Numerous other questions, theoretical and practical, present themselves. At the practical level, such questions work themselves out through speculative volatility, institutional adaptations, and technical challenges. Since the entire Bitcoin economy remains very small, relatively modest shifts in economic behavior yield wild swings in BTC value, including bubble-like surges, precipitous collapses, incontinent hype, and extravagant accusations. Despite the resilience of the core algorithm, the peripheral institutions supporting the Bitcoin economy remain vulnerable to theft, fraud, and malicious interventions. As with any revolutionary experiment, the developmental trajectory of Bitcoin is likely to be tumultuous and highly unpredictable.
The theoretical questions can be entertained more calmly. The most important of these concern the essential nature of money, and its future. Does Bitcoin successfully simulate the significant features of precious metals, such that their substance can be discarded from the monetary equation as irrelevant dross? How powerful are the forces leading to monetary convergence? Will first-mover advantage ‘lock-in’ Bitcoin at the expense of later alternatives? Or will multiple money systems – perhaps ever more heterogeneous ones – continue to co-exist?
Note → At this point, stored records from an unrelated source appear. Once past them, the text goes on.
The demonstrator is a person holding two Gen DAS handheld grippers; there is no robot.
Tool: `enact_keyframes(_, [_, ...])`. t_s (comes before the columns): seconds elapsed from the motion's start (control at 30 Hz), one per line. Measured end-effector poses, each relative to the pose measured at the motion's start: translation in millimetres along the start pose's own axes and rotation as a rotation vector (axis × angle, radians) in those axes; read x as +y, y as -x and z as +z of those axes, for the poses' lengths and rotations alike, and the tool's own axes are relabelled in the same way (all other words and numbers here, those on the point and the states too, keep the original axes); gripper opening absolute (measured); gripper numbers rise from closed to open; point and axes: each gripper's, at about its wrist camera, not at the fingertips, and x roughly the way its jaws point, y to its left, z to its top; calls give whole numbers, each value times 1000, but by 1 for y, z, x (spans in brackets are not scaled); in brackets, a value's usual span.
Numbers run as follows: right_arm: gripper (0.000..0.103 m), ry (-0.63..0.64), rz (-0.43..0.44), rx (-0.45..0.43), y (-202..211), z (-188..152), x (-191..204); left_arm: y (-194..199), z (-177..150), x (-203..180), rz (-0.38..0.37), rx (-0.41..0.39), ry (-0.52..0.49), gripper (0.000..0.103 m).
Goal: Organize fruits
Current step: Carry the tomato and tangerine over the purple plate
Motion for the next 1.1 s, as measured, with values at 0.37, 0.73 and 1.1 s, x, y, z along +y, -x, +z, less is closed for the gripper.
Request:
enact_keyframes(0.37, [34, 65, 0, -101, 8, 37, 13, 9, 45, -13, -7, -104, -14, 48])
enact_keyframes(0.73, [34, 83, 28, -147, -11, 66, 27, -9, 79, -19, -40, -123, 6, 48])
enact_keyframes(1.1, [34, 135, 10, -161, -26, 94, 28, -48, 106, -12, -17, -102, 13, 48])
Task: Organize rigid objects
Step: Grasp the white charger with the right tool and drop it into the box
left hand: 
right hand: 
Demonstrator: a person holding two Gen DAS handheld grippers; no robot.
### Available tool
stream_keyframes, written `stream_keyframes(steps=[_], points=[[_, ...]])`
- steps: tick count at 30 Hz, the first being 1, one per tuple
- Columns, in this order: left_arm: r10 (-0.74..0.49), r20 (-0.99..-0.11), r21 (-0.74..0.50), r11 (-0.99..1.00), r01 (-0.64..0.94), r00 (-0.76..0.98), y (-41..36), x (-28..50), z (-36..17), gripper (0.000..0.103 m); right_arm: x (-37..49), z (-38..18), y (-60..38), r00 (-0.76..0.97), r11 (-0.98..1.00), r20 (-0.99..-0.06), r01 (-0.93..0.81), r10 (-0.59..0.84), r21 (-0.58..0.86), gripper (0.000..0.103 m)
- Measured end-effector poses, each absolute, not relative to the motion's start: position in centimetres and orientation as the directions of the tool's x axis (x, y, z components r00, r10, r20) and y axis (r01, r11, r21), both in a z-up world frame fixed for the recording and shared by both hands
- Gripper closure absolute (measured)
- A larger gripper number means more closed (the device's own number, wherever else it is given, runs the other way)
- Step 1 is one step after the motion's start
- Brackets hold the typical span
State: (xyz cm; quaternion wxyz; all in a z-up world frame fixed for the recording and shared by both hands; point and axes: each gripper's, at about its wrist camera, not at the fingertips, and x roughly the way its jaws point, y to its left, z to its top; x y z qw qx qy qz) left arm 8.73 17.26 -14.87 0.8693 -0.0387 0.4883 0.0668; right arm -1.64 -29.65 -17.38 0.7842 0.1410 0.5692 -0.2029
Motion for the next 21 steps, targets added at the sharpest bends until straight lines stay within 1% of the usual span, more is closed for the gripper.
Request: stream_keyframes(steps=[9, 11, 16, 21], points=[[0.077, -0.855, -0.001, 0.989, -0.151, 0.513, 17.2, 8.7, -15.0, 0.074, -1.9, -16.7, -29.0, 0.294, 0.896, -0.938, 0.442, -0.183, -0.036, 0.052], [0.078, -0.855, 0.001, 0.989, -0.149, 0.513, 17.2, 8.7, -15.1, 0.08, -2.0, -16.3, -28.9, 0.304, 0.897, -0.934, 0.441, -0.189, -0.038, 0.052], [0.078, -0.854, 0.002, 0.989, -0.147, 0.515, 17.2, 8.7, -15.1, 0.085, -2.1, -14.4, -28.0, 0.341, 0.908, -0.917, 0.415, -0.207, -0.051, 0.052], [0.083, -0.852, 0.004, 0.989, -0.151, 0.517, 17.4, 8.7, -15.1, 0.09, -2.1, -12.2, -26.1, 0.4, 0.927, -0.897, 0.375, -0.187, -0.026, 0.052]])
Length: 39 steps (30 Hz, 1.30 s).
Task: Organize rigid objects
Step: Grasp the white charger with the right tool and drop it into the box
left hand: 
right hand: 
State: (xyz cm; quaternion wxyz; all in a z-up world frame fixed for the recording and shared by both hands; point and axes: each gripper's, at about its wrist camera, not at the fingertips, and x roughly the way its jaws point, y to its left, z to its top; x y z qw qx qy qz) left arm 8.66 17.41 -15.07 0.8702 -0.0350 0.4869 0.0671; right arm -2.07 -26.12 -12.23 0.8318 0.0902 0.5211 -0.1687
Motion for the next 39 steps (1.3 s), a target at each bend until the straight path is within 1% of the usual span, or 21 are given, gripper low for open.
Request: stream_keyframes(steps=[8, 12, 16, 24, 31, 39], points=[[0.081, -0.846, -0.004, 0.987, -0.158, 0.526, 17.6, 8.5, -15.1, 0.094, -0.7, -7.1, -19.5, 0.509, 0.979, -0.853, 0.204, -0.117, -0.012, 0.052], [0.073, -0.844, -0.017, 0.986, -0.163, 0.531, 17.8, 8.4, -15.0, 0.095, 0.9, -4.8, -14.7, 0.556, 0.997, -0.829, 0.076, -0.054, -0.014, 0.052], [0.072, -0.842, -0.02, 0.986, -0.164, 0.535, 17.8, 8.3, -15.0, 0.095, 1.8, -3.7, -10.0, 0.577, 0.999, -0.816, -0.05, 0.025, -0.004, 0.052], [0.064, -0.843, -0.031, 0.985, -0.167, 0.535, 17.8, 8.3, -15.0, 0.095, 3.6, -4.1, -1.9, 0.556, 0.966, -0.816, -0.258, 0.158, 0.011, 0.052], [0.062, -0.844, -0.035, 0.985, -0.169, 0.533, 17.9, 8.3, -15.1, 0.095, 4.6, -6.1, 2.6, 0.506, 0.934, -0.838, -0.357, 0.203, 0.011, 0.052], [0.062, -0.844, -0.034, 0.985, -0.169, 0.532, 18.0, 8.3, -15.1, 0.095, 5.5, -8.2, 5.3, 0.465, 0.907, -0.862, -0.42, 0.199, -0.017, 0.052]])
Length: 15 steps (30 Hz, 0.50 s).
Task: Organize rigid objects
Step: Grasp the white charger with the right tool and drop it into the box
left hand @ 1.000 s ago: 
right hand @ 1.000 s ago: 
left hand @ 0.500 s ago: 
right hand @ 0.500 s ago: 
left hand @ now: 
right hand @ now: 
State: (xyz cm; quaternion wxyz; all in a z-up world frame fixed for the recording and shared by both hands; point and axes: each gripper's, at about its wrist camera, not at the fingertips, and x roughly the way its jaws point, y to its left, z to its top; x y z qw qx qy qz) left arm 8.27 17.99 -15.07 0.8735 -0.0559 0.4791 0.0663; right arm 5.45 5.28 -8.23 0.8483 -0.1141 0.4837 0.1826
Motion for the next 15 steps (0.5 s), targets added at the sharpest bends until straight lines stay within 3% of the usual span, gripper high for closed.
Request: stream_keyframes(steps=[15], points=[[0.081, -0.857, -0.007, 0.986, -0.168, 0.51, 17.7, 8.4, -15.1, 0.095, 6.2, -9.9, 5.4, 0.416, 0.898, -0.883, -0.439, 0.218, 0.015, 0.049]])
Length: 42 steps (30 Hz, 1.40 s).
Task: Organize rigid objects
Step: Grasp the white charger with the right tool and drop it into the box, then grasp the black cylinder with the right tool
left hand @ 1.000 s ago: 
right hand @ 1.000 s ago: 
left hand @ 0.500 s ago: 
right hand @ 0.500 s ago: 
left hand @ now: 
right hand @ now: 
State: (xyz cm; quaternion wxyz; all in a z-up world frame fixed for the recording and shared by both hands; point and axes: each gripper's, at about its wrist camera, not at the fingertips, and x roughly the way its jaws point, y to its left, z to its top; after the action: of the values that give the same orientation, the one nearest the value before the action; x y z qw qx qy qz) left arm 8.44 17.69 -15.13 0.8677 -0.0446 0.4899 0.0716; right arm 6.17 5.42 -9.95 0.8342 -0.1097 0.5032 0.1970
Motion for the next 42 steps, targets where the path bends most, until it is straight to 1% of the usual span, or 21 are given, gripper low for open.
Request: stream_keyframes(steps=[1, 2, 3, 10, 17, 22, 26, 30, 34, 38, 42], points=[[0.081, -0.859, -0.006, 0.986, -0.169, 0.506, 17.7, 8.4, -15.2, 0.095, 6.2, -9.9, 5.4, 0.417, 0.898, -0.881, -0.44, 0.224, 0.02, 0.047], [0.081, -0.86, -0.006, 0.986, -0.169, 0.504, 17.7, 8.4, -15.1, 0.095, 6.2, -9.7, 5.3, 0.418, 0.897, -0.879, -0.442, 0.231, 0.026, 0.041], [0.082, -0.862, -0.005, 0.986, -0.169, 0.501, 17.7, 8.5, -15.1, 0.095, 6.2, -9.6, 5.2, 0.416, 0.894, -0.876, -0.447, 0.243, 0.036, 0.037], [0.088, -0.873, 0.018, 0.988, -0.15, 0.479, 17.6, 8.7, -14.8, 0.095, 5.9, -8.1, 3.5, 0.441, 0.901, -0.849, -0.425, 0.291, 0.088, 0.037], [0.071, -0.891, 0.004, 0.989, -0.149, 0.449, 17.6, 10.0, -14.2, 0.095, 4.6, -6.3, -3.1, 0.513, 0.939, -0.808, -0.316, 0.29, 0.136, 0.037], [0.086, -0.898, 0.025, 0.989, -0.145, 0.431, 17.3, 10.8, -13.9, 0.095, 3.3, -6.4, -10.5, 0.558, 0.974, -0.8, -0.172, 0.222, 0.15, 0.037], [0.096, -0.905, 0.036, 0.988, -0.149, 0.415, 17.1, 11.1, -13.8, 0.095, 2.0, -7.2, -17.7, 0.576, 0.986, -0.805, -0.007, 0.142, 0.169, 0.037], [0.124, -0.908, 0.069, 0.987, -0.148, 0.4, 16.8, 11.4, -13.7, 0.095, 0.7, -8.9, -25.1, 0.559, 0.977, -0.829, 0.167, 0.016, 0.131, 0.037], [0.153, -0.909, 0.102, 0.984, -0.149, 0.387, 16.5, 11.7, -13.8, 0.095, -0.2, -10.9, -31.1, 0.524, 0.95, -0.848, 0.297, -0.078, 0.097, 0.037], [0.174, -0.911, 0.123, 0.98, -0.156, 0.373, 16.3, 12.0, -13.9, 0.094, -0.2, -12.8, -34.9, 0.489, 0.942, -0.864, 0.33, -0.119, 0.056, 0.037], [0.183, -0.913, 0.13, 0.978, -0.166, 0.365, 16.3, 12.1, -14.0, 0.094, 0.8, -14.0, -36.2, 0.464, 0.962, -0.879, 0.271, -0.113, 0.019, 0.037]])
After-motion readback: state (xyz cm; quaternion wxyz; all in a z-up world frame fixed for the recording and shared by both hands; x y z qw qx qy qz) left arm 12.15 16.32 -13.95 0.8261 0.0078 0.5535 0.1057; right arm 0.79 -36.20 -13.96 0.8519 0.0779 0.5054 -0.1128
Is Bitcoin merely one stage in an open-ended sequence of innovative money systems, or does it capture the essential features of money quite definitively (leaving room only for incremental improvements, or tinkering)?
Supporters of the monetary status quo might insist on a further, more derisive line of questioning: is Bitcoin a dead end, an irrelevance, or a deluding libertarian cipherpunk fantasy, to be judged eventually as something akin to a hoax? Which is to note that, ultimately, the largest questions will be political, and the most heated discussions already are.
Can governments afford to tolerate unmanaged, autonomous currencies? We’ll see.